Je me souviens parfaitement d’une journée de juillet, très chaude et ensoleillée. La brume de chaleur caressait ma peau, mais ne parvenait pas à la réchauffer… ma restriction poussant mon corps à produire le moins d’énergie possible et donc à ne pas avoir une température corporelle adéquate. J’avais froid, en été.

 

Je me levai tôt afin d’assister à ma séance de sport quotidienne, cette fois sur la terrasse avec ma mère et sa coach. À peine sortie du lit que mes jambes ne tenaient plus mon corps, ma vue se troublait et je tombais par terre. Les malaises m’étaient familiers et je repartais de plus belle. Partie pour la séance, je restais sur mon objectif d’en faire le plus possible, de repousser mes limites et capacités. La transpiration tachait mes habits, la respiration se faisait rare et maladive, mes membres me criaient d’arrêter, mais je n’en fis rien. Il fallait absolument que je termine pour brûler le plus possible, et après je pourrai me reposer et récupérer (sans manger bien sûr, ou très peu… 400 calories dans la journée tout au plus).

Au bout de 40 minutes que ma bouche haletait et que mon cœur menaçait de lâcher, mes nerfs suivirent.
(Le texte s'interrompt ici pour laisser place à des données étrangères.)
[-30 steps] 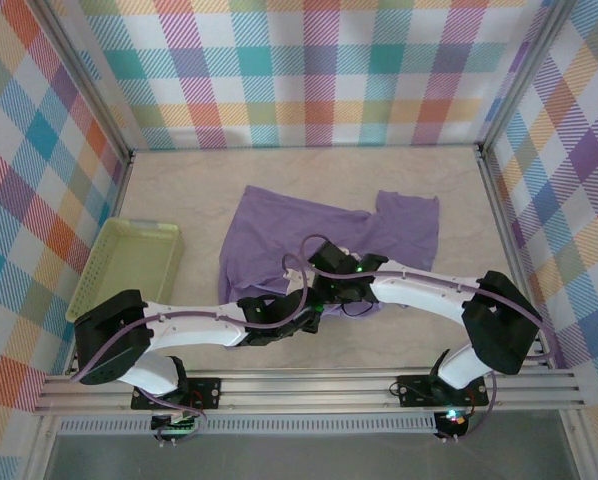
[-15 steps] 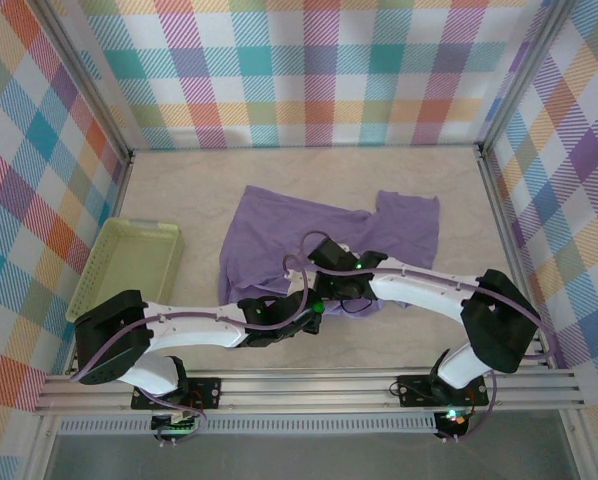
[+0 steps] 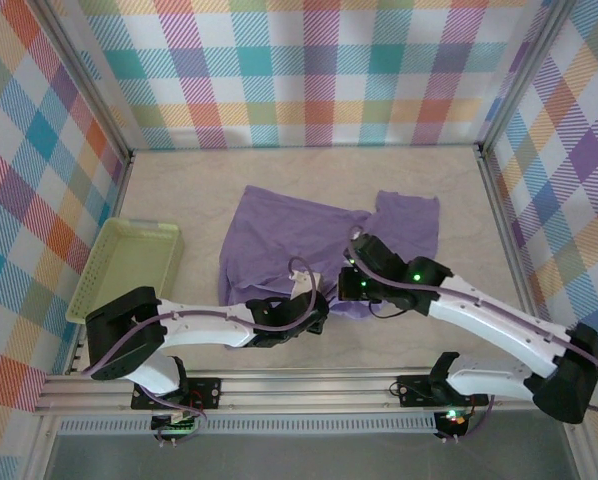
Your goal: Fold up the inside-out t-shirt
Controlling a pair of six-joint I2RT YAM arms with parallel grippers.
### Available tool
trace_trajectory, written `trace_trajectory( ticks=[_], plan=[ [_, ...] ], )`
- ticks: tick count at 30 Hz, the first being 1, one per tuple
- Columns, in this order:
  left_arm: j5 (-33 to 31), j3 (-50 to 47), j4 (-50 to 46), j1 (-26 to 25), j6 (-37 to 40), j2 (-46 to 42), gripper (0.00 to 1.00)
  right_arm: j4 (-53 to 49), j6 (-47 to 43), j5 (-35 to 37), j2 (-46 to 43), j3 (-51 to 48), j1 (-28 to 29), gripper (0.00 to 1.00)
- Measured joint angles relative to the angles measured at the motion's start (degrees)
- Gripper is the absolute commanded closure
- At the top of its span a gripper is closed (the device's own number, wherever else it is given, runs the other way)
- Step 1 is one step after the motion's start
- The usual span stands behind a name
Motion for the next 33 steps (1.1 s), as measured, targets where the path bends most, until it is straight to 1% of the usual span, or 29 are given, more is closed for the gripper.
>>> trace_trajectory(
  ticks=[5, 10, 14, 19, 24, 26, 29, 30, 33],
  plan=[
    [0.2, 1.0, 0.9, 0.0, 1.8, 0.0, 1.0, -2.8, 0.0, -2.8, -5.6, -4.0, -5.7, 1.0],
    [0.4, 2.6, 0.1, -0.7, 5.3, 0.0, 1.0, -2.4, 0.0, -6.8, -7.0, -6.4, -11.2, 1.0],
    [0.7, 3.5, -0.9, -1.3, 7.4, 0.0, 0.94, 0.2, -0.4, -8.9, -4.0, -7.1, -13.4, 1.0],
    [1.2, 3.5, -1.0, -1.3, 8.2, 0.0, 0.93, 4.7, -1.8, -10.3, 4.4, -5.5, -13.8, 0.99],
    [1.5, 3.0, -0.8, -0.9, 7.8, 0.4, 0.93, 8.6, -3.4, -11.8, 12.7, -0.9, -15.1, 0.93],
    [1.6, 2.3, -0.5, -0.2, 6.8, 0.5, 0.93, 10.0, -4.2, -12.5, 15.2, 0.6, -15.4, 0.85],
    [2.3, 0.5, 0.4, 1.2, 5.4, 0.8, 0.93, 11.4, -4.9, -13.5, 16.3, 0.9, -15.6, 0.74],
    [2.6, 0.1, 0.7, 1.6, 5.1, 1.0, 0.93, 11.6, -5.0, -13.9, 16.3, 0.9, -15.6, 0.72],
    [3.5, -0.9, 1.0, 2.6, 4.1, 1.7, 0.93, 13.3, -5.8, -15.4, 15.1, -0.2, -15.6, 0.71]
  ],
)
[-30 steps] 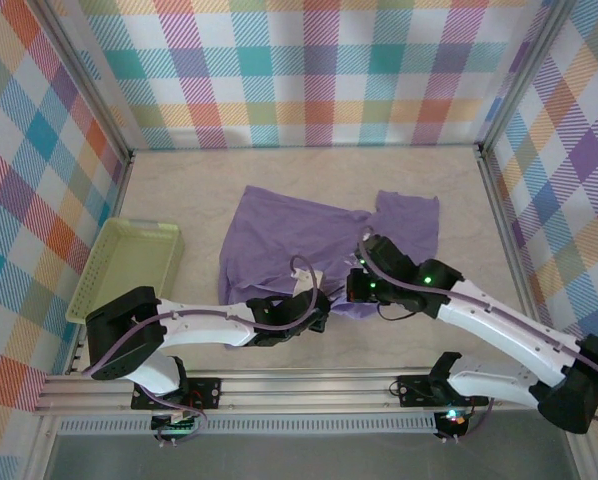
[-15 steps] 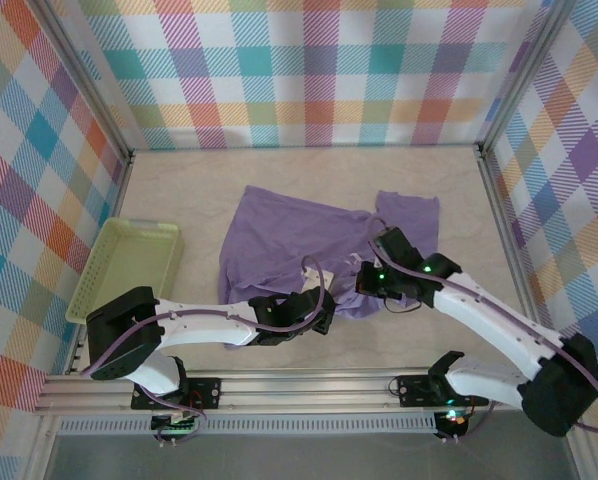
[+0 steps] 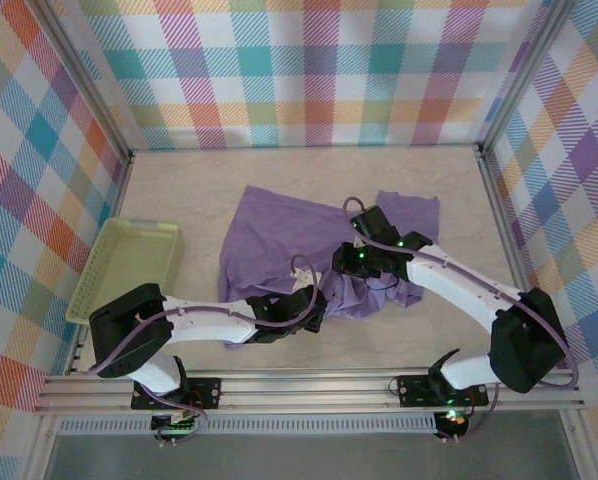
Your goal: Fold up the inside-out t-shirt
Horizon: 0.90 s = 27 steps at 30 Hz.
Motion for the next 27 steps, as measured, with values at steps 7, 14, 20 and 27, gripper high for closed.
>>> trace_trajectory(
  ticks=[7, 14, 20, 27],
  plan=[
    [1.2, -0.3, 1.7, 0.7, -0.9, 0.7, 0.93, 2.3, -0.1, -2.8, -5.3, -8.0, 0.0, 0.73],
    [1.8, -0.4, 2.8, 0.8, -1.2, 0.7, 0.89, 4.5, -0.3, -3.1, -4.4, -9.2, 1.0, 0.72],
    [2.1, -0.6, 2.8, 0.8, -1.5, 0.7, 0.8, 5.9, -0.4, -2.6, -0.6, -9.1, 1.2, 0.69],
    [1.3, -2.2, 2.7, 1.0, -1.8, 0.0, 0.7, 6.2, -0.7, -2.2, 1.7, -7.5, 2.4, 0.7]
  ],
)
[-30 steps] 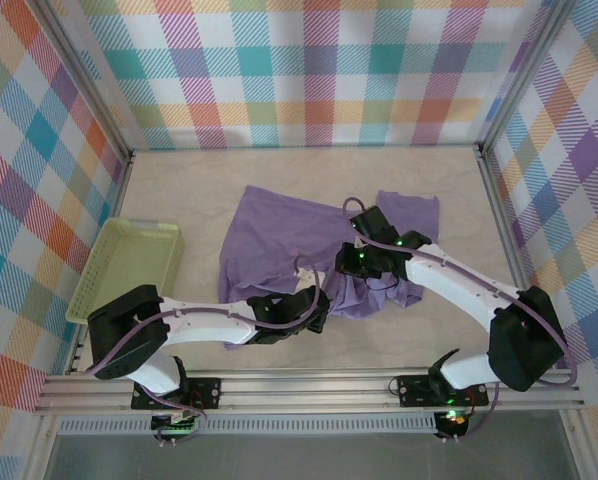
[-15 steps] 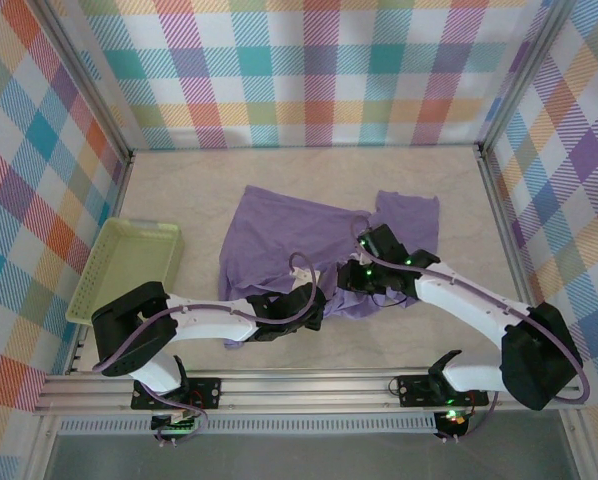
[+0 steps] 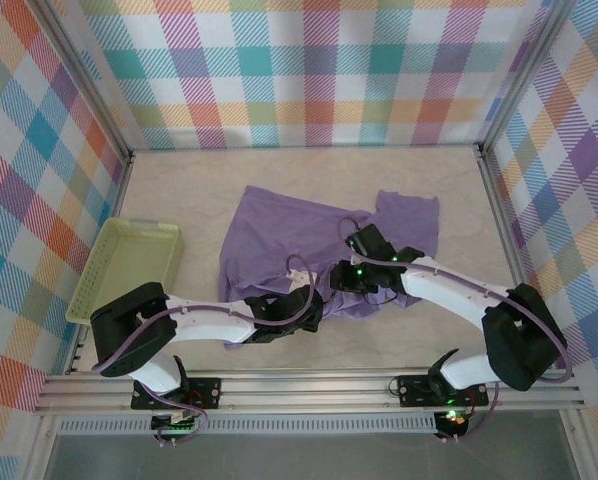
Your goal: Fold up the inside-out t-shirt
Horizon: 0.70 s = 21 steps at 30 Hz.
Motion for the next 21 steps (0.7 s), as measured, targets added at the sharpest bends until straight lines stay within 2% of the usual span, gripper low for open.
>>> trace_trajectory(
  ticks=[12, 17, 21],
  plan=[
    [-2.3, -1.8, -0.3, 0.7, 0.0, -5.3, 0.56, 0.8, -0.1, 0.3, 4.7, 5.1, 2.9, 0.73],
    [-3.0, -2.0, -0.7, 1.3, 0.0, -7.1, 0.56, 0.9, -0.2, 0.7, 4.8, 7.1, 4.3, 0.76],
    [-3.0, -2.4, -0.7, 2.3, 0.0, -7.7, 0.59, 0.6, -0.6, 1.5, 4.7, 7.5, 4.7, 0.79]
  ],
)
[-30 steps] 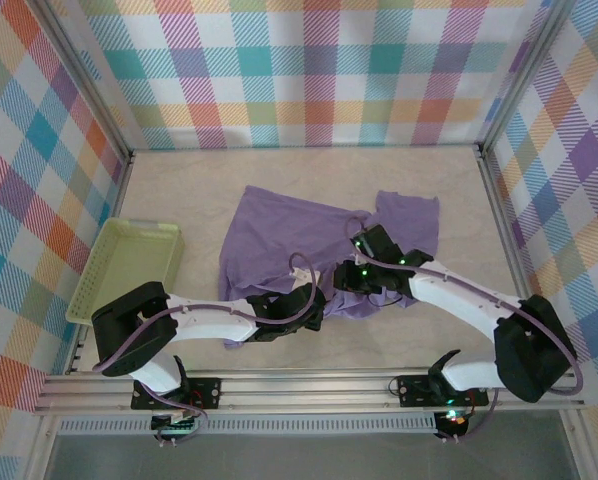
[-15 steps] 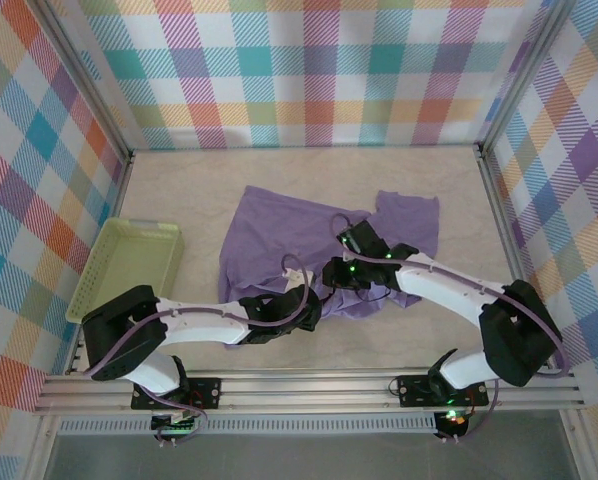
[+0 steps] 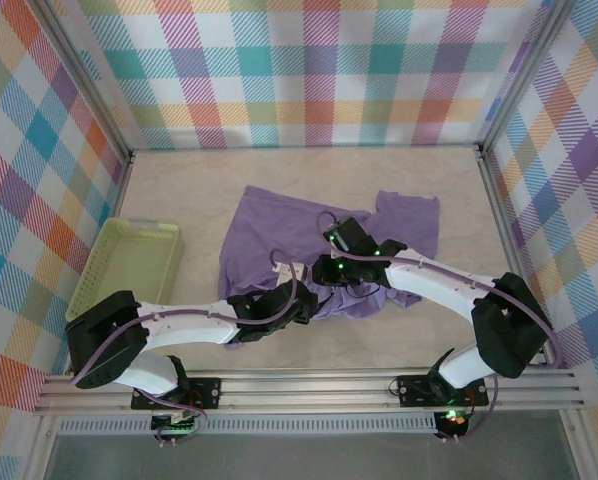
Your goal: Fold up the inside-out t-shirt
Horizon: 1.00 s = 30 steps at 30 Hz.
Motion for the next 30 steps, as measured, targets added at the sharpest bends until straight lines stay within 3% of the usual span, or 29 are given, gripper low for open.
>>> trace_trajectory(
  ticks=[18, 22, 30],
  plan=[
    [4.4, 7.4, -1.2, 1.0, 3.7, 6.8, 0.48, -4.2, 1.6, 7.7, -12.3, -8.7, 0.0, 0.73],
    [4.3, 9.8, -1.5, 1.1, 3.6, 9.2, 0.55, -4.5, 1.6, 9.1, -14.3, -8.8, 0.0, 0.72],
    [3.4, 10.6, -2.9, 1.6, 2.6, 11.4, 0.79, -4.3, 1.6, 9.1, -14.3, -9.6, 0.0, 0.72]
  ],
)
Je dus partir aux toilettes, invoquant une envie pressante, mais en réalité je partais verser mes larmes d’épuisement et de douleur intense aussi bien morale que physique. Je pleurais de fatigue pendant de longues minutes et la maladie ne m’a pas offert le répit que mon corps implorait. Dix minutes plus tard et me voilà de nouveau sur le ring, prête à terminer la séance, car « Non, tu ne dois pas abandonner ! ». Je n’ai raconté cet épisode que bien des mois plus tard et la détresse ressentie ce jour restera à jamais marquée dans ma mémoire.